◆ **Your goal**
All of the data should be restated word for word, with the pictures omitted.
*** Study material ***
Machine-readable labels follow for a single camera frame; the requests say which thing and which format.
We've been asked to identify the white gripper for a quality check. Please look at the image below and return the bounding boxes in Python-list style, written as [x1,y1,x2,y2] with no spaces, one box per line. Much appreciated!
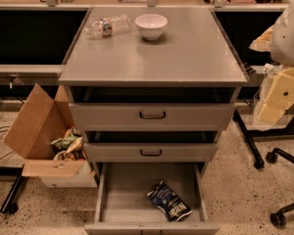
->
[253,68,294,125]

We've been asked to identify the blue chip bag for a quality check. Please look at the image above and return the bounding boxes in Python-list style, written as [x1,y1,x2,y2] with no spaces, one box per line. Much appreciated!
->
[147,181,192,221]

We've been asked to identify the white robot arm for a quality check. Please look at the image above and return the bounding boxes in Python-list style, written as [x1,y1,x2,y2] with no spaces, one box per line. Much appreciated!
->
[250,0,294,130]

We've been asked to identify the grey drawer cabinet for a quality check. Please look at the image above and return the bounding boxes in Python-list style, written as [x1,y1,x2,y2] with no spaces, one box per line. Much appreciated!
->
[58,6,249,181]

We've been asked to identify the top grey drawer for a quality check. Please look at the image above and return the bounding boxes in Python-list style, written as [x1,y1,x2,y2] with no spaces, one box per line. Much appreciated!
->
[69,103,234,131]

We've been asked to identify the middle grey drawer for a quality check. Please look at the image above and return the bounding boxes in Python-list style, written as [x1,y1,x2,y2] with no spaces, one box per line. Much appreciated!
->
[85,143,218,163]

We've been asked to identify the bottom grey open drawer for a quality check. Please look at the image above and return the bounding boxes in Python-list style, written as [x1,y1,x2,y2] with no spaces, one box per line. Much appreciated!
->
[84,163,219,235]

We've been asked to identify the black office chair base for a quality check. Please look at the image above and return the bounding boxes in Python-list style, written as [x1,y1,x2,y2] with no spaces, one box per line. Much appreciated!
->
[265,147,294,228]

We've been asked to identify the white bowl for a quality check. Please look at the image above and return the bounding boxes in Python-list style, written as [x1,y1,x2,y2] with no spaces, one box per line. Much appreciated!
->
[135,14,168,40]

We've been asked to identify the clear plastic water bottle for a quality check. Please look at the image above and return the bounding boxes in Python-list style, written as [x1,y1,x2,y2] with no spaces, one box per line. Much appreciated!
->
[84,14,131,39]

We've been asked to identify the snack bags in box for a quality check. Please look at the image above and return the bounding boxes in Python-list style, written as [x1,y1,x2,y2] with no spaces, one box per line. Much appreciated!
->
[51,127,86,162]

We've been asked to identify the brown cardboard box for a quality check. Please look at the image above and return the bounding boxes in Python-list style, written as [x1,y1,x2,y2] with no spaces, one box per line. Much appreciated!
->
[3,84,97,188]

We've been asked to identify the black left table foot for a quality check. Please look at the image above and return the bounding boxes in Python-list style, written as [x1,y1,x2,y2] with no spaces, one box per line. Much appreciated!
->
[0,166,24,214]

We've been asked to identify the black table leg frame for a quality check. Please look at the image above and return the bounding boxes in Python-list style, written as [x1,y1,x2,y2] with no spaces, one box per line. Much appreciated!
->
[233,110,294,169]
*** End of Study material ***
◆ **Exercise response**
Machine-readable labels follow for a single camera frame; the requests say which thing and which format.
We've been asked to identify the white gripper for a quality check. Please look at the image below and return the bounding boxes in Python-list style, written as [x1,y1,x2,y2] with no spaces, one box per line. Much appreciated!
->
[253,68,294,125]

We've been asked to identify the blue chip bag for a quality check. Please look at the image above and return the bounding boxes in Python-list style, written as [x1,y1,x2,y2] with no spaces, one box per line. Much appreciated!
->
[147,181,192,221]

We've been asked to identify the white robot arm for a quality check. Please look at the image above and return the bounding boxes in Python-list style, written as [x1,y1,x2,y2] with no spaces, one box per line. Much appreciated!
->
[250,0,294,130]

We've been asked to identify the grey drawer cabinet for a quality check. Please look at the image above and return the bounding boxes in Python-list style, written as [x1,y1,x2,y2] with no spaces, one box per line. Much appreciated!
->
[58,6,249,181]

We've been asked to identify the top grey drawer for a quality check. Please look at the image above and return the bounding boxes in Python-list style, written as [x1,y1,x2,y2] with no spaces, one box per line. Much appreciated!
->
[69,103,234,131]

We've been asked to identify the middle grey drawer for a quality check. Please look at the image above and return the bounding boxes in Python-list style, written as [x1,y1,x2,y2] with no spaces, one box per line. Much appreciated!
->
[85,143,218,163]

We've been asked to identify the bottom grey open drawer for a quality check. Please look at the image above and return the bounding boxes in Python-list style, written as [x1,y1,x2,y2] with no spaces, one box per line. Much appreciated!
->
[84,163,219,235]

We've been asked to identify the black office chair base for a quality check. Please look at the image above and return the bounding boxes in Python-list style, written as [x1,y1,x2,y2] with no spaces, one box per line. Much appreciated!
->
[265,147,294,228]

We've been asked to identify the white bowl for a quality check. Please look at the image above and return the bounding boxes in Python-list style, written as [x1,y1,x2,y2] with no spaces, one box per line. Much appreciated!
->
[135,14,168,40]

We've been asked to identify the clear plastic water bottle for a quality check. Please look at the image above and return the bounding boxes in Python-list style, written as [x1,y1,x2,y2] with no spaces, one box per line. Much appreciated!
->
[84,14,131,39]

We've been asked to identify the snack bags in box for a quality check. Please look at the image above and return the bounding boxes in Python-list style, written as [x1,y1,x2,y2] with no spaces, one box per line. Much appreciated!
->
[51,127,86,162]

We've been asked to identify the brown cardboard box for a quality check. Please look at the image above and return the bounding boxes in Python-list style, written as [x1,y1,x2,y2] with no spaces, one box per line. Much appreciated!
->
[3,84,97,188]

We've been asked to identify the black left table foot for a quality check. Please look at the image above and return the bounding boxes in Python-list style, written as [x1,y1,x2,y2] with no spaces, one box per line. Much appreciated!
->
[0,166,24,214]

We've been asked to identify the black table leg frame for a quality check. Please look at the image above and return the bounding boxes in Python-list style, written as [x1,y1,x2,y2] with no spaces, one box per line. Much appreciated!
->
[233,110,294,169]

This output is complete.